_What this task involves_
What lines of the data below hold the string "white"? Copy each one.
[Available data — start]
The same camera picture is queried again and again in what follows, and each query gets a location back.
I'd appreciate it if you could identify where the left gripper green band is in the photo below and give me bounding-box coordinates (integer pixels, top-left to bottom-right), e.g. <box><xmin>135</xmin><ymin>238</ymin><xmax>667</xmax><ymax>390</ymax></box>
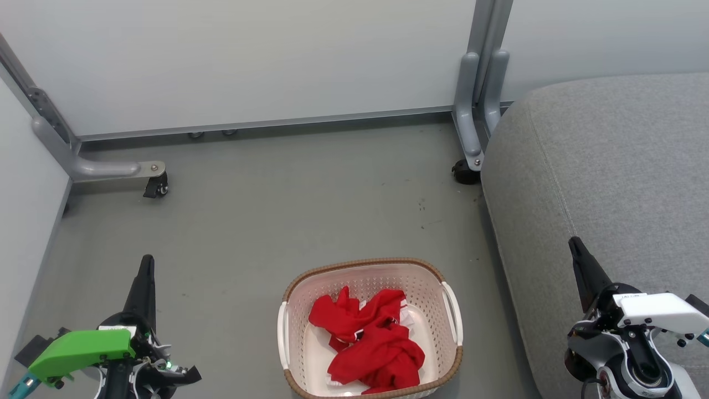
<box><xmin>28</xmin><ymin>255</ymin><xmax>167</xmax><ymax>384</ymax></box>

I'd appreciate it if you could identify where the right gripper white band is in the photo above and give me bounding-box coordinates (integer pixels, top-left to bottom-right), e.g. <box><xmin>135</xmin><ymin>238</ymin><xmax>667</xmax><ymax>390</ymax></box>
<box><xmin>568</xmin><ymin>237</ymin><xmax>709</xmax><ymax>336</ymax></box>

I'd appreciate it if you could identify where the grey fabric sofa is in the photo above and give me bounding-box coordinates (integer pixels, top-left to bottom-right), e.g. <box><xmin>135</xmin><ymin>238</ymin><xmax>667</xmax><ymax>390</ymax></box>
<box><xmin>480</xmin><ymin>72</ymin><xmax>709</xmax><ymax>399</ymax></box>

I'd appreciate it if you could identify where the black caster wheel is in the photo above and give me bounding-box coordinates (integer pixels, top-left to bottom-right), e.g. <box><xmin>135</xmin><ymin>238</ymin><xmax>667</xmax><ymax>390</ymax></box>
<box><xmin>142</xmin><ymin>171</ymin><xmax>169</xmax><ymax>199</ymax></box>
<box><xmin>451</xmin><ymin>159</ymin><xmax>481</xmax><ymax>185</ymax></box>

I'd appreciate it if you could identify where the grey partition foot with plate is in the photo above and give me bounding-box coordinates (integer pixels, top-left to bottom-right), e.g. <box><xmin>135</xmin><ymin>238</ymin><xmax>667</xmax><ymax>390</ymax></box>
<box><xmin>0</xmin><ymin>33</ymin><xmax>167</xmax><ymax>183</ymax></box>

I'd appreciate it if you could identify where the white perforated laundry basket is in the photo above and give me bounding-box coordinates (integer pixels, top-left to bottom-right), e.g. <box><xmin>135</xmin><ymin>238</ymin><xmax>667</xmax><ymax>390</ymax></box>
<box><xmin>277</xmin><ymin>257</ymin><xmax>464</xmax><ymax>399</ymax></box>

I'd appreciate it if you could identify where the grey curved partition foot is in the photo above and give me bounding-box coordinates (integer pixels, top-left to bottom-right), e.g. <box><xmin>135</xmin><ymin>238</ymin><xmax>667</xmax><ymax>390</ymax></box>
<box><xmin>453</xmin><ymin>51</ymin><xmax>484</xmax><ymax>172</ymax></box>
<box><xmin>483</xmin><ymin>49</ymin><xmax>510</xmax><ymax>135</ymax></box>

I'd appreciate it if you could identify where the left camera cable teal plug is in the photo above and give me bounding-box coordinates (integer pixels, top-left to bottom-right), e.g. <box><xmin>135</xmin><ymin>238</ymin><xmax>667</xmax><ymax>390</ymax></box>
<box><xmin>7</xmin><ymin>373</ymin><xmax>40</xmax><ymax>399</ymax></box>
[Available data — finish]
_Solved exercise_
I'd appreciate it if you could identify where the right gripper white band is in the photo above and give me bounding-box coordinates (integer pixels, top-left to bottom-right), e.g. <box><xmin>135</xmin><ymin>238</ymin><xmax>667</xmax><ymax>390</ymax></box>
I'd appreciate it if you could identify where the white perforated laundry basket is in the photo above and give me bounding-box coordinates (integer pixels, top-left to bottom-right), e.g. <box><xmin>135</xmin><ymin>238</ymin><xmax>667</xmax><ymax>390</ymax></box>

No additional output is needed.